BBQ Glitne Halibut Collars w/ Gochujang Marinade
One of SEATOPIA’s missions is to educate people on eating as sustainably as possible. When eating meat, one of the key ways to practice sustainable cooking is to use as much of the animal as possible. With fish, some of the most delicious and wasted cuts (at least in America) are the collars. Collars are one of my favorite cuts of meat, and before a few months ago, I had never heard of them! So what are they? Collars are pretty much what they sound like: the cut from along the fish’s clavicle.
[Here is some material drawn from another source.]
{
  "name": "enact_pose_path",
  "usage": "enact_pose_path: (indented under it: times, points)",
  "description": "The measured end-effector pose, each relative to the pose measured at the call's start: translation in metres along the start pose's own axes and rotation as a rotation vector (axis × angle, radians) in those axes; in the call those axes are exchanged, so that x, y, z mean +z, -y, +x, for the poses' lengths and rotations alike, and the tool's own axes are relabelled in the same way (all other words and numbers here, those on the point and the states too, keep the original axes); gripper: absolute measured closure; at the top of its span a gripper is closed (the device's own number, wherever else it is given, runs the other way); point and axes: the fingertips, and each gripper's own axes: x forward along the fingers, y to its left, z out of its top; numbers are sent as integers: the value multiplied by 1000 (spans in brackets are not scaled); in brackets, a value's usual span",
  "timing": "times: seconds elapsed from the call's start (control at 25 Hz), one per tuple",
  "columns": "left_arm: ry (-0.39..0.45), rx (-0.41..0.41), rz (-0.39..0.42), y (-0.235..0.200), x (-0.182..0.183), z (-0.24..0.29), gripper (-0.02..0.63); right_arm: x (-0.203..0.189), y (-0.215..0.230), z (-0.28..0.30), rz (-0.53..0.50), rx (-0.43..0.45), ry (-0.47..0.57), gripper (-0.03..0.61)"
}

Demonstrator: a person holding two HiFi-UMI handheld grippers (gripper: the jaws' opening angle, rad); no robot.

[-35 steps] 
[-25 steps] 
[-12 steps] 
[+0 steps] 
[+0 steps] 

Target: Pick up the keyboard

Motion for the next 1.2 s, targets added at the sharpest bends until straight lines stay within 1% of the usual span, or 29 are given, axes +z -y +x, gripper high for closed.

The meat is very lean and packed with flavor, and they are effortless to prepare!
Here’s a simple recipe to get you started (and don’t forget that these recipes can be applied to other cuts as well; get creative!)
Ingredients:
- Glitne Halibut Collars
- Salt
- Pepper
- 2 Tablespoons Gochujang
- 4 Sprigs of Rosemary, chopped
- 4 Cloves of Garlic, grated
- 1 Teaspoon Fresh Ginger, grated
- 1 Tablespoon of Olive Oil
Directions:
- Once the Collars are defrosted, thoroughly pat dry and place on a plate. Generously salt and pepper both sides.
- In a small bowl, mix the Gochujang, Rosemary, Garlic, Fresh Ginger, and Olive Oil until well combined and the Gochujang is significantly more fluid.
- Coat the Collars with the Gochujang mixture liberally. Make sure all sides are covered evenly. Place the Collars back into an airtight container (like a freezer bag) and put back into the refrigerator for at least 2 hours and up to a day before cooking.
- Remove collars from the container and let any excess Gochujang mixture drip off but do not pat dry.
- If you are using a charcoal grill, make sure the coals are spread evenly to ensure even cooking.
- Put the collars over direct heat. Cook until the thickest part of the meat flakes off when poked and twisted with a fork. About 1.5 minutes on each side. Remember, all SEATOPIA fish are sushi-grade. That means you can eat them raw, so only cook to obtain the texture you desire.
- Remove from the grill and put on a serving plate, and serve immediately. Enjoy!